PS 27-57 - Microbial ecology of restored floodplains

Thursday, August 11, 2016
ESA Exhibit Hall, Ft Lauderdale Convention Center
Christopher W. Marshall1, Sarah L. O'Brien2, Pamela Weisenhorn1, Jack A. Gilbert1, Edward J. O'Loughlin1, Theodore M. Flynn1, Neil R. Gottel1, Silvia Alvarez Clare3, Kenneth M. Kemner1 and Aaron A. Best4, (1)Biosciences Division, Argonne National Laboratory, Argonne, IL, (2)Bioscience Division, Argonne National Laboratory, Argonne, IL, (3)Department of Biology, North Central College, Naperville, IL, (4)Department of Biology, Hope College, Holland, MI
Background/Question/Methods: Freshwater flooding of terrestrial soils occurs naturally, but residential and commercial land use can exacerbate flooding and sedimentation of rivers and lakes, causing environmental and economic damage. Restoring private and public property to natural floodplains can help alleviate the damage due to flooding events, but little is known about the effect that periodically waterlogged soils have on microbial activity and the resultant greenhouse gas emission to the atmosphere. Because flooding these soil systems generates an anaerobic state due to heterotrophic oxygen consumption, the resulting change in microbial community structure and metabolism leads to CH4 flux to the atmosphere. Substantial carbon (C) release from waterlogged soils to the atmosphere impacts atmospheric concentrations of carbon dioxide (CO2) and methane (CH4) (which has ~25x the greenhouse capacity of CO2, and has steadily increased in the atmosphere for the last 200 years). Hence, we must quantify these interactions to understand their net effect on atmospheric radiative forcing of methane. The present study utilizes extensive 16S rRNA amplicon sequencing data to correlate floodplain sites at different ages since restoration (<5 years, 5-10 years, >10 years) to the microbial ecology particular to that site. Additionally, moisture, depth, terminal electron acceptor concentrations, pH, and methane flux are all examined to ascertain the complexities of microbial activity in response to land-use change. 

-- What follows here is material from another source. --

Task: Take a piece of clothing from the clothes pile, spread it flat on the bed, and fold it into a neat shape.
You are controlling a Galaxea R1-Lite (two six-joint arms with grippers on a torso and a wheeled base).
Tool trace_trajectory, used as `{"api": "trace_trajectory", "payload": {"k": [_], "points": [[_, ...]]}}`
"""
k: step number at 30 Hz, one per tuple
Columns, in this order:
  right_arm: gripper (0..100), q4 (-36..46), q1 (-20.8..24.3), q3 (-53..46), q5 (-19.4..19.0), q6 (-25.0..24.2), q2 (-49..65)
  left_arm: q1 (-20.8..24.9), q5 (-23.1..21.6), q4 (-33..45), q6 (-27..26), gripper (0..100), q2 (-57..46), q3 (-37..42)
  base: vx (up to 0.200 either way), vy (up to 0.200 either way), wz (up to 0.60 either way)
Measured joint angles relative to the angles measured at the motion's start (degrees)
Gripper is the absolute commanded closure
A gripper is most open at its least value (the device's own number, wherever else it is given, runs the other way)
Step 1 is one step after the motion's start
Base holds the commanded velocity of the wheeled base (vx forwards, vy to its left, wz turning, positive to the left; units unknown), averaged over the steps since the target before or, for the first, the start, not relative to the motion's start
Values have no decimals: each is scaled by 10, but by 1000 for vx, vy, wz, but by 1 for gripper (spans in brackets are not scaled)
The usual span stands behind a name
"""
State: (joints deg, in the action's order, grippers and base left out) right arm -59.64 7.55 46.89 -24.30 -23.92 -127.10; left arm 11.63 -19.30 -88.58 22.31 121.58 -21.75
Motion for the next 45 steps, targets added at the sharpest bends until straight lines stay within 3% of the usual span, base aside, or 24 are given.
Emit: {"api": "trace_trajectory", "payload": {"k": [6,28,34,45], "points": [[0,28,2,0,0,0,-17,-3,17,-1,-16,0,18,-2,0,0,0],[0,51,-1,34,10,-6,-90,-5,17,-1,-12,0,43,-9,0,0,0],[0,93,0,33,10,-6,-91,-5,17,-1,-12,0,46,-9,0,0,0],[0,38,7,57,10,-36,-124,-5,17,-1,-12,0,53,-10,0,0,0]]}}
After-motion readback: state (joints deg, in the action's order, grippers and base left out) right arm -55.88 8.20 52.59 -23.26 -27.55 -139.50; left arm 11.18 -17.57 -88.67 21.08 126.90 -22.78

Results/Conclusions: Results from this study indicate that the variability of the microbial communities could largely be explained by site location, soil depth, C:N ratio, and pH. Microbial diversity was higher at older floodplains and decreased with deeper sampling depths. The latter correlated with a decrease in moisture, total carbon, and total nitrogen with depth. Additionally, Deltaproteobacteria OTUs were significantly enriched at lower depths compared to Verrucomicrobia and Bacteroidetes at higher soil depths. Furthermore, each site had certain taxa that were significantly enriched, laying the foundation for building site-specific microbial signatures. We propose that these signatures could eventually be used for determining floodplain health and predictive modeling of greenhouse gas emissions from waterlogged soils.